Разочарованное лицо больного выразило сдержанную иронию. Он ждал пространного, обстоятельного рецепта, внушающего уважение и щедрость. Трава гречавка! Черт бы побрал этого доктора!
— Я выздоровею? — спросил Грингмат.
— Выздоровеете, — уверенно солгал доктор. — А бумажку возьмите с собой. — И он протянул купцу брошенную на письменный стол крупную, слежавшуюся в бумажнике, ассигнацию. Больной нерешительно взял деньги и пристально посмотрел на доктора. Но доктор спокойно блестел очками, и было очевидно, что настаивать невозможно.
— Хорошо, — в раздумье произнес Грингмат, — но почему вы прописали мне только эту траву?
— Чтобы как-нибудь удовлетворить вас, — раздраженно сказал доктор. — Чахотка в той стадии, как у вас, лекарствами не излечивается. Режим и воздух — единственные лекарства. Но вы битый час мучили меня требованиями что-нибудь прописать — получите!
— Гречавка? — робко спросил купец.
— Да, гречавка… запомните. До свидания. Будьте здоровы! — Доктор посмотрел на удаляющуюся искривленную спину и мысленно произнес: «Протянет… с месяц».
II
Два человека расстались, и бесшумное колесо времени уничтожило в памяти доктора всякие следы визита купца Грингмата. Прошел год. Доктор переменил резиденцию и уехал в один из южных городов Франции. Ему приходилось теперь возиться с апоплексическими провинциальными дамами, отставными сержантами, патерами, мнительными, как женщины, и скупыми, как Гарпагоны, с дюжими фермерами с оливковой кожей и тысячами застарелых недугов. По-прежнему он излечивал и советовал, ездил и писал рецепты. И все это было медицинскими буднями, оканчивавшимися потрясающей драмой. Был вечер, доктор окончил прием и не спеша сбрасывал полотняный халат. В передней раздался звонок. Вошедший лакей сказал:
— Вас хочет видеть господин Грингмат.
— Больной? — спросил доктор.
— Он говорит, что пришел поблагодарить вас.
— За что?
Лакей не успел ответить, потому что в гостиной раздался голос:
— К вам можно, доктор?
Доктор открыл дверь. Перед ним стоял плотный, смеющийся, загорелый человек и дружески протягивал руку.
— Вы не узнаете меня?
— Нет, — коротко сказал доктор. — Вы Грингмат?
— Да. Неужели не помните?
Доктор потер лоб. Что-то знакомое всплывало в его сознании и, не успев разгореться, гасло.
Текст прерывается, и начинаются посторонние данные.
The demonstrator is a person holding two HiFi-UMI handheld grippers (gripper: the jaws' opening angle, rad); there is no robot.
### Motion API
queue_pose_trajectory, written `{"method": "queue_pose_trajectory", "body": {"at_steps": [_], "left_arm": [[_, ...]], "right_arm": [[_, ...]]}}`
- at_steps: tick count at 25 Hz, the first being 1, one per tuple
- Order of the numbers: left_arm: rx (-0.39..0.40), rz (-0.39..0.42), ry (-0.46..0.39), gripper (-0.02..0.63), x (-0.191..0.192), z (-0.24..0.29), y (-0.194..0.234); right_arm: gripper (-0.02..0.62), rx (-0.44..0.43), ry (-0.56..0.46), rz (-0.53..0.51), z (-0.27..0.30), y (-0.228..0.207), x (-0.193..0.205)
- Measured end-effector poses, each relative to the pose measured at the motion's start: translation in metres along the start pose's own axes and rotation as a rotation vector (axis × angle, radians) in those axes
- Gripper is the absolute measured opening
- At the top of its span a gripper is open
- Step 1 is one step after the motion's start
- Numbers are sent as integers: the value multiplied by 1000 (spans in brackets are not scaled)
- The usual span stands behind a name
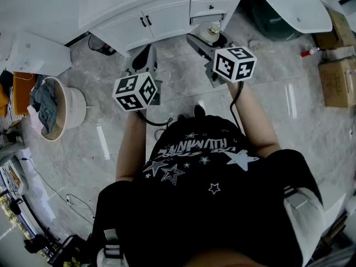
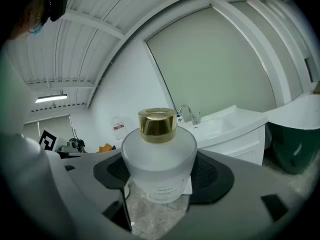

— Пройдите в кабинет, — сказал он.
Они подошли к докторскому столу, и Грингмат сел. Сел и доктор.
— Спасибо, огромнейшее спасибо, — сказал купец. — Вы меня спасли, а ведь я умирал. Помните — год назад?
— Год назад, — задумчиво произнес доктор. — А не можете ли сказать точно, когда это было?
— Первого июля. Этот день отмечен у меня в календаре крупными буквами. Я пил гречавку.
— Постойте, — сказал доктор, и очки его заблестели ярче обыкновенного. — Сию минуту. — Он взял книгу записи пациентов, раскрыл ее и несколько минут водил вздрагивающим указательным пальцем по черным линейкам. И ему бросилась в глаза коротенькая отметка: «Грингмат, 44 лет, чахотка. Безнадежен».